**Goal of the exercise**
State the number of lines in these records that include the string "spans", and say nothing more.
□ □ □ □ □ □ □
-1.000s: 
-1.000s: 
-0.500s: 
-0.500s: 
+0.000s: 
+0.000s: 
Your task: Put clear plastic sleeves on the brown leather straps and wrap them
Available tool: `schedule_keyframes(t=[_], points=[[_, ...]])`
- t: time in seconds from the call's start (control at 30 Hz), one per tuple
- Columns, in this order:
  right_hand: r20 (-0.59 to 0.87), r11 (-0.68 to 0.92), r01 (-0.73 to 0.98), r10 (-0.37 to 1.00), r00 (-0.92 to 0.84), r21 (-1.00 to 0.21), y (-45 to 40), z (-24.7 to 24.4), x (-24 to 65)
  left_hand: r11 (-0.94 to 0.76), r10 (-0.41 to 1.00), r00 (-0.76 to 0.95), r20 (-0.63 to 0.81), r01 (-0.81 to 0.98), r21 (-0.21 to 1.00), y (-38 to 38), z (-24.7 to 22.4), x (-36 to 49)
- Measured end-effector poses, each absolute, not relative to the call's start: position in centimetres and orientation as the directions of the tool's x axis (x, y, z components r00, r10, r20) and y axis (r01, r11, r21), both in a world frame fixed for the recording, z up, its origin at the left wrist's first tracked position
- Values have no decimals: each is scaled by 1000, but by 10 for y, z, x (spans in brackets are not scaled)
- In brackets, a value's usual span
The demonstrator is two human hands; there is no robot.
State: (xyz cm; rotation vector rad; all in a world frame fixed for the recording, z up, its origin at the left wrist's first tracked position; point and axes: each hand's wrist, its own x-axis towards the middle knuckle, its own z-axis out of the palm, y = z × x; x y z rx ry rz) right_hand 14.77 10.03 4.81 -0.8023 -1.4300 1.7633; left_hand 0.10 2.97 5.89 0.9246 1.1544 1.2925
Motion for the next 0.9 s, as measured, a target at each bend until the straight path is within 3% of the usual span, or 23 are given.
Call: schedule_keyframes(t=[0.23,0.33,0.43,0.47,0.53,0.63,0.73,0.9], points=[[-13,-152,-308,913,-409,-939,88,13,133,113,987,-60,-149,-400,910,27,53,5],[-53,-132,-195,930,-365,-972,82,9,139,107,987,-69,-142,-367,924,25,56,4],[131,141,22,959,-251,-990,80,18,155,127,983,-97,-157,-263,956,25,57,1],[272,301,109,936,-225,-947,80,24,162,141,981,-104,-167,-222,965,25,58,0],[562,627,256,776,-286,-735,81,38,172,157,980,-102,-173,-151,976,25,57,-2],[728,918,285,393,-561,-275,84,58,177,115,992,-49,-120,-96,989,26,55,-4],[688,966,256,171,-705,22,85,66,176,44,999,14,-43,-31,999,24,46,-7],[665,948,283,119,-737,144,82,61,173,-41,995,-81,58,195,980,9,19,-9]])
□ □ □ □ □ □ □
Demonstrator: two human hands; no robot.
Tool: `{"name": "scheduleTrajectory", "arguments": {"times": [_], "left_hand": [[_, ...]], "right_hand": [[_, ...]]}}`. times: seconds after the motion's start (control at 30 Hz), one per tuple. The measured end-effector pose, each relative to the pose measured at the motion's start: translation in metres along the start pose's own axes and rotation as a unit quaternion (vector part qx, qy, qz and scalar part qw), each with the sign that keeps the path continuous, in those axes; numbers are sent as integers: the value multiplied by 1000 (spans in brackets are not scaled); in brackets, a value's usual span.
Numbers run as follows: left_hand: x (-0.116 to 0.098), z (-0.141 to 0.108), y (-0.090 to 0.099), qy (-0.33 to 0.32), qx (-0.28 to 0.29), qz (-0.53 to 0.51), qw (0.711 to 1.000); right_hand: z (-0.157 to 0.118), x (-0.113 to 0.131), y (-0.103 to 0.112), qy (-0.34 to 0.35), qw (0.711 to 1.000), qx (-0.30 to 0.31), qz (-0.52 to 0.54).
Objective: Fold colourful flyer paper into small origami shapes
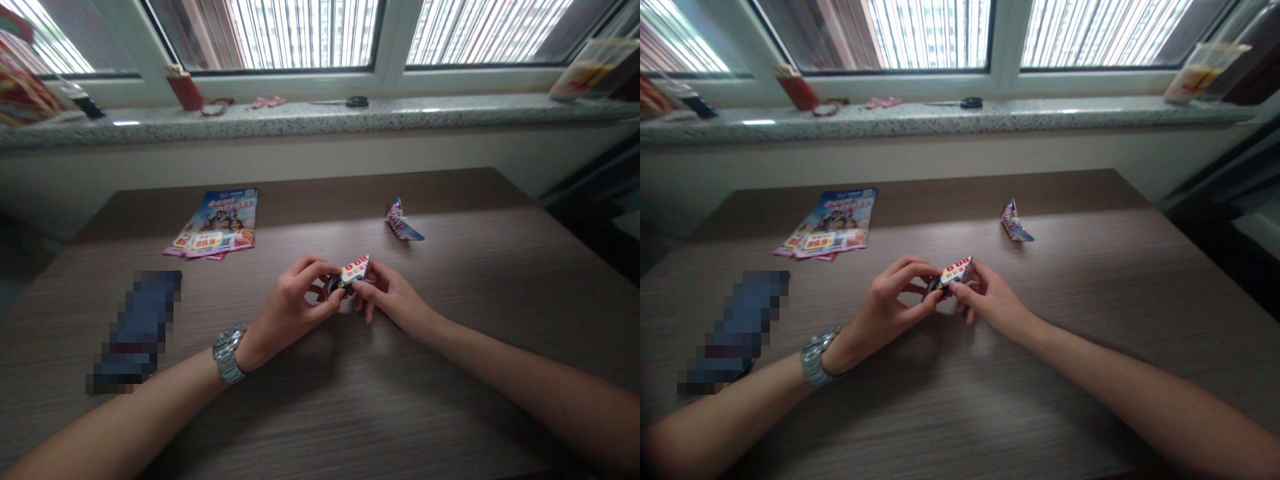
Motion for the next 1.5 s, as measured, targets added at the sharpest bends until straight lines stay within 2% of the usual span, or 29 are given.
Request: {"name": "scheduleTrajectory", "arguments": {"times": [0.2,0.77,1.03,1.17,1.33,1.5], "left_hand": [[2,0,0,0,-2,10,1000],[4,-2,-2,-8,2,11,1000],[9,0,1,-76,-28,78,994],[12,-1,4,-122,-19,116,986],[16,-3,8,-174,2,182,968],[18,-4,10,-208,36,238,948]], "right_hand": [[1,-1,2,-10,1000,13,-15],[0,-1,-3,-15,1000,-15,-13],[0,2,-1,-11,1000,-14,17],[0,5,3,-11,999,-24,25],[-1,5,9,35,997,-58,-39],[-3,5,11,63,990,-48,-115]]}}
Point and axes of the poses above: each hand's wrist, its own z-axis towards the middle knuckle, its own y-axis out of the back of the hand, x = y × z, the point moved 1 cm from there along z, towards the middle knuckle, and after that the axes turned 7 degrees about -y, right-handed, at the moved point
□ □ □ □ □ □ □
**Task solution**
2